During the call, his team is doing research on the company. “At this point, the risk manager, general counsel, IT lead or someone may be freaking out. Somebody thinks they’re getting fired, and our job is to smooth it out and reassure them that this happens every day and we’ll get them through it.” Which, with six cases a day, is not an exaggeration by any stretch of the imagination.

Then the legal team interviews the client to find out what Google won’t tell them about the entity. Now they move on to an examination of the actual event.

What happened? When did it start? Do you know it got in or how widespread it is? Have you captured the actual malware? Is it in your backups?

6:45pm:
At the end of the call, the team lays out a plan of attack, effective tonight.

  1. Mullen’s team flips over their contact information – including cell phones. They’ll be available all weekend.
  2. They send over a standard retention letter. In the case of most carriers, there’s no deductible for their services.
  3. A forensics team, pre-approved by the carrier, is brought in that evening to investigate, repair, and clean the system.
  4. Mullen reminds the risk manager that all his manufacturing employees have been sent home without telling them what’s happening. “While the scoping call is going on with forensics talking to [the client’s] IT, we have a separate call going on with messaging – for that night,” says Mullen. “[We determine] what we know, what you should and shouldn’t say, and who you should or shouldn’t say it to.”

7:00pm
The team also works with law enforcement on every aspect of the breach. “We don’t let the client do that,” says Mullen. “Half of our lawyers used to be district attorneys. We take care of that if necessary.”

 – End of day one –

By the end of Friday evening, all the different vendors are working collaboratively to manage the response. What started with one phone call to a fee-free number ended in a rapid assembly of expert breach responders.

 “There’s no way on earth that even if a client went to the fanciest law firm on earth, they would be able to respond that quickly on that Friday night,” Mullen says.

Which is part of the luxury of traditional cyber insurance policies that captives currently don’t have. “All these things are part of the benefits and processes you would be missing in captively insured programmes,” says Greisiger. “They don’t have this stuff in place.”

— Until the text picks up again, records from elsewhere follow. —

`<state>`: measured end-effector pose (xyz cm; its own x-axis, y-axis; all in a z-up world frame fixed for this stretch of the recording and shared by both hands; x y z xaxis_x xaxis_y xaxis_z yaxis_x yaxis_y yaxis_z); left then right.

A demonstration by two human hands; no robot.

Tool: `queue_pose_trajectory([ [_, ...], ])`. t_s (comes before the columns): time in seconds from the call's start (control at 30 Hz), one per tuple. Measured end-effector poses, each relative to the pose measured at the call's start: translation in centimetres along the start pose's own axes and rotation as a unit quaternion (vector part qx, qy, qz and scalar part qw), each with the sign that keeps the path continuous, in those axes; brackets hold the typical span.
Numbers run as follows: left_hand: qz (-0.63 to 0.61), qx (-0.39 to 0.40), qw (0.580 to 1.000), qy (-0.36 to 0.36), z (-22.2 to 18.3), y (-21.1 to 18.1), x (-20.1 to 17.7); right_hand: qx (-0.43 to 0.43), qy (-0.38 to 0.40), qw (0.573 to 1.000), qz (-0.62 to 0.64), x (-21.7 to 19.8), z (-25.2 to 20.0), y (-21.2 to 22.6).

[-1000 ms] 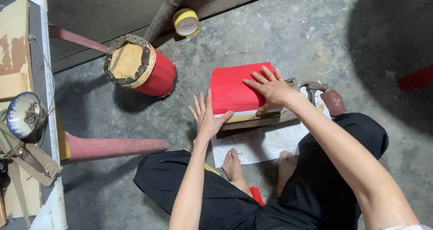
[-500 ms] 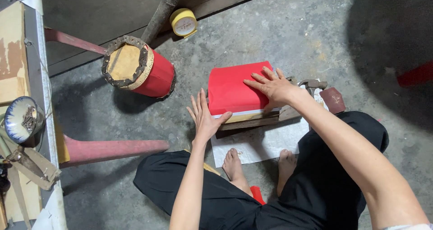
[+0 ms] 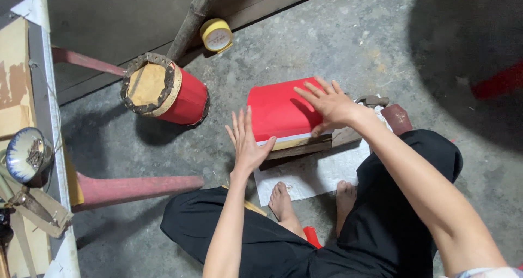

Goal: Applying a red decorative cover to a small drum frame, smoothing it by hand and trimming excess material.

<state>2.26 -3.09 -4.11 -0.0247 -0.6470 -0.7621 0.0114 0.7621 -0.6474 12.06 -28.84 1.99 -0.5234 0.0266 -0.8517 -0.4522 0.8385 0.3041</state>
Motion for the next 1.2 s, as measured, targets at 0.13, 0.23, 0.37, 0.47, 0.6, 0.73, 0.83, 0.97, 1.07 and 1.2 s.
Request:
queue_pose_trajectory([
  [0.13,0.075,0.123,0.988,-0.049,0.7,-3.3,1.9,-0.023,-0.206,0.961,0.182,2.1,-4.3,-1.5],
  [0.23,0.126,0.203,0.969,-0.055,1.6,-5.1,3.8,-0.035,-0.451,0.846,0.282,5.6,-7.2,-0.3],
  [0.37,0.159,0.214,0.964,-0.020,2.6,-5.9,5.8,0.085,-0.505,0.779,0.362,12.3,-9.1,1.9],
  [0.47,0.169,0.196,0.966,-0.008,3.0,-6.1,6.9,0.112,-0.487,0.754,0.426,15.5,-9.1,3.2],
  [0.6,0.178,0.163,0.970,-0.006,3.0,-6.5,7.1,0.132,-0.400,0.777,0.467,11.6,-10.9,6.4],
  [0.73,0.175,0.156,0.972,0.007,2.9,-7.0,6.6,0.126,-0.428,0.786,0.428,14.5,-9.1,6.4],
  [0.83,0.174,0.151,0.973,0.012,2.9,-7.5,6.4,0.115,-0.448,0.782,0.417,16.0,-8.1,6.4],
  [0.97,0.180,0.140,0.974,0.009,2.9,-7.8,6.9,0.118,-0.459,0.778,0.411,16.9,-7.4,6.5],
  [1.07,0.180,0.128,0.975,0.014,3.2,-8.5,7.5,0.123,-0.460,0.773,0.419,17.1,-7.0,6.6],
  [1.2,0.172,0.104,0.979,0.025,3.5,-8.5,8.4,0.129,-0.460,0.768,0.427,17.1,-6.7,6.3],
])
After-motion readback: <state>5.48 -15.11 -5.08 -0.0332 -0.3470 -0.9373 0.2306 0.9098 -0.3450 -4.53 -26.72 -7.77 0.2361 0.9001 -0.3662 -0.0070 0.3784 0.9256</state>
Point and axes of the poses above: each hand's wrist, its own z-axis towards the middle knuckle, its own x-axis out of the palm, y = z × x, the point moved 1 cm from there along z, towards the middle knuckle, and after that the axes turned 2 degrees about y, right-handed, at the moved point
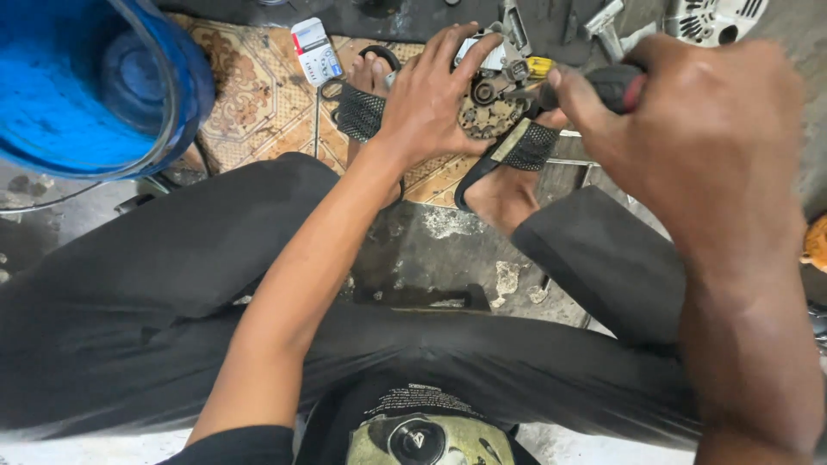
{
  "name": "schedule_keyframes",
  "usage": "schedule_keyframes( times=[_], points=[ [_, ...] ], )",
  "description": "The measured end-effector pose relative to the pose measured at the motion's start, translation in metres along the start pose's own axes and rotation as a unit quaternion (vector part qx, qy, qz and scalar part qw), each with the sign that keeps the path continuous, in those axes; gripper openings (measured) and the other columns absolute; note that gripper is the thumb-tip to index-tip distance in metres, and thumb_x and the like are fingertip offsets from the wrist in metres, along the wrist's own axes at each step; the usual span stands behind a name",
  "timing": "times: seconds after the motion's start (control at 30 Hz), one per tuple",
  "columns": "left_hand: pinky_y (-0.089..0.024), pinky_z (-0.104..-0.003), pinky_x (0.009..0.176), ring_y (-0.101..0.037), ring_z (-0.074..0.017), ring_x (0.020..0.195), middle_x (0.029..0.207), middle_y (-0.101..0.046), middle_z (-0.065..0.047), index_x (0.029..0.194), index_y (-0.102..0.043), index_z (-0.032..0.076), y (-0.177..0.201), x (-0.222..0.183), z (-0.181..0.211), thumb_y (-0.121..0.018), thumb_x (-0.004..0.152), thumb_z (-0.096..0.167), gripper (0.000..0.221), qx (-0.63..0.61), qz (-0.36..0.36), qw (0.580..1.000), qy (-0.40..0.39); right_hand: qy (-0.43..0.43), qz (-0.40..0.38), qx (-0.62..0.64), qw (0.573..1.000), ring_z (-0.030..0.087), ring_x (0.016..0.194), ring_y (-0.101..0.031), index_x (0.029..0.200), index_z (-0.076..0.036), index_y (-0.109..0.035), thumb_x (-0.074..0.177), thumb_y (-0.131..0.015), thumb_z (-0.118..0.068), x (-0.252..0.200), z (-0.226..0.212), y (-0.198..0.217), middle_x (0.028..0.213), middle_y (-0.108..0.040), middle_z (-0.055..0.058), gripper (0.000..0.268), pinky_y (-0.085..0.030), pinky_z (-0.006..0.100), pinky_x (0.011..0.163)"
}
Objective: Disassembling an alternator to remove internal components using various hand tools.
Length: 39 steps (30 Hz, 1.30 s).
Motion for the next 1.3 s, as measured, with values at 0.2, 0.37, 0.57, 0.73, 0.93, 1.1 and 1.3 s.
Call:
schedule_keyframes(
  times=[0.2,0.37,0.57,0.73,0.93,1.1,1.3],
  points=[
    [-0.060,-0.045,0.104,-0.054,-0.0280,0.135,0.149,-0.046,-0.005,0.156,-0.031,0.032,-0.006,0.000,-0.002,-0.104,0.049,0.052,0.131,-0.011,0.018,1.000,-0.001,0.020,-0.115,0.060,0.991,0.038,0.059,-0.072,0.126,0.001,-0.065,0.120,-0.059,-0.033,0.016,-0.022,0.040,0.081,-0.075,0.009,0.035,-0.055,0.044,0.050],
    [-0.056,-0.046,0.106,-0.052,-0.0287,0.137,0.149,-0.046,-0.003,0.155,-0.032,0.033,0.000,-0.003,0.002,-0.105,0.050,0.051,0.128,-0.030,0.020,0.999,0.003,-0.023,-0.168,0.180,0.969,0.054,0.068,-0.067,0.112,0.009,-0.067,0.114,-0.060,-0.022,0.023,-0.017,0.042,0.083,-0.072,0.028,0.032,-0.052,0.061,0.058],
    [-0.055,-0.048,0.106,-0.056,-0.0289,0.132,0.149,-0.047,-0.003,0.154,-0.030,0.037,0.001,0.000,-0.001,-0.106,0.046,0.049,0.133,-0.020,-0.006,1.000,0.022,-0.006,-0.170,0.160,0.972,0.055,0.064,-0.066,0.106,0.010,-0.069,0.114,-0.060,-0.023,0.025,-0.006,0.036,0.089,-0.072,0.030,0.035,-0.051,0.060,0.056],
    [-0.056,-0.047,0.106,-0.057,-0.0306,0.130,0.147,-0.048,-0.004,0.151,-0.035,0.034,0.002,0.000,-0.005,-0.107,0.039,0.039,0.134,-0.037,0.005,0.999,-0.001,0.072,-0.087,0.180,0.977,0.049,0.061,-0.064,0.117,0.008,-0.069,0.110,-0.068,-0.017,0.017,-0.008,0.031,0.097,-0.072,0.026,0.026,-0.051,0.054,0.052],
    [-0.055,-0.052,0.104,-0.058,-0.0326,0.129,0.148,-0.047,-0.002,0.149,-0.037,0.037,0.009,0.014,-0.002,-0.106,0.031,0.025,0.137,-0.073,-0.065,0.995,-0.028,0.051,-0.173,0.147,0.973,0.051,0.075,-0.073,0.126,0.000,-0.059,0.108,-0.061,-0.038,0.018,-0.019,0.041,0.095,-0.078,0.018,0.042,-0.057,0.059,0.059],
    [-0.055,-0.055,0.099,-0.057,-0.0337,0.128,0.145,-0.048,-0.003,0.146,-0.039,0.035,0.012,0.011,0.000,-0.101,0.037,0.024,0.126,-0.080,-0.048,0.995,-0.041,0.044,-0.196,0.176,0.964,0.046,0.072,-0.073,0.123,0.000,-0.056,0.105,-0.064,-0.037,0.019,-0.016,0.041,0.082,-0.077,0.016,0.042,-0.056,0.056,0.063],
    [-0.051,-0.053,0.105,-0.055,-0.0313,0.131,0.149,-0.046,0.001,0.147,-0.040,0.034,0.035,0.016,0.007,-0.102,0.037,0.022,0.126,-0.102,-0.115,0.987,-0.036,0.039,-0.171,0.207,0.963,0.047,0.070,-0.073,0.122,0.004,-0.061,0.105,-0.065,-0.038,0.025,-0.002,0.030,0.083,-0.076,0.020,0.046,-0.056,0.054,0.062]
  ],
)
Point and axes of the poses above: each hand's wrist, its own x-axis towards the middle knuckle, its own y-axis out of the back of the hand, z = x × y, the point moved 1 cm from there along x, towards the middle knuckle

The carrier networks are a saving grace when the stakes are high and every minute is crucial. “You get this all because the carrier set it up,” says Mullen. “Trying to navigate that on your own, under pressure, when your systems are down – it’s not on the edge of impossible, it is impossible. Without the groundwork those carriers laid out for over a decade, there’s no way on earth a data privacy event is managed this smoothly.”

Captive owners may have services to get in touch with firms like Mullen’s, but the rates are often more prohibitive than if they had been included in a policy from the carrier, most of whom benefit from years of negotiating preferred rates.

“Whether you’re a captively insured organisation or traditionally insured, you have the same risk,” says Greisiger.  But when it comes to cyber cover, captives have room to grow.

“We have seen a few captives enquire about standalone cyber insurance,” says Tim Stapleton, senior vice president, cyber insurance product manager and information technology at Chubb. “There seems to be an acknowledgment that it’s not necessarily a risk that captive structures were designed to capture.”

“But generally,” he says, “we’re seeing more and more large organisations go outside their captives because that’s where they get the expertise. I think they’re acknowledging that the exposure is more complex than they might have originally have thought, and they do get access to all the value-added services that come in a standalone cyber insurance product.”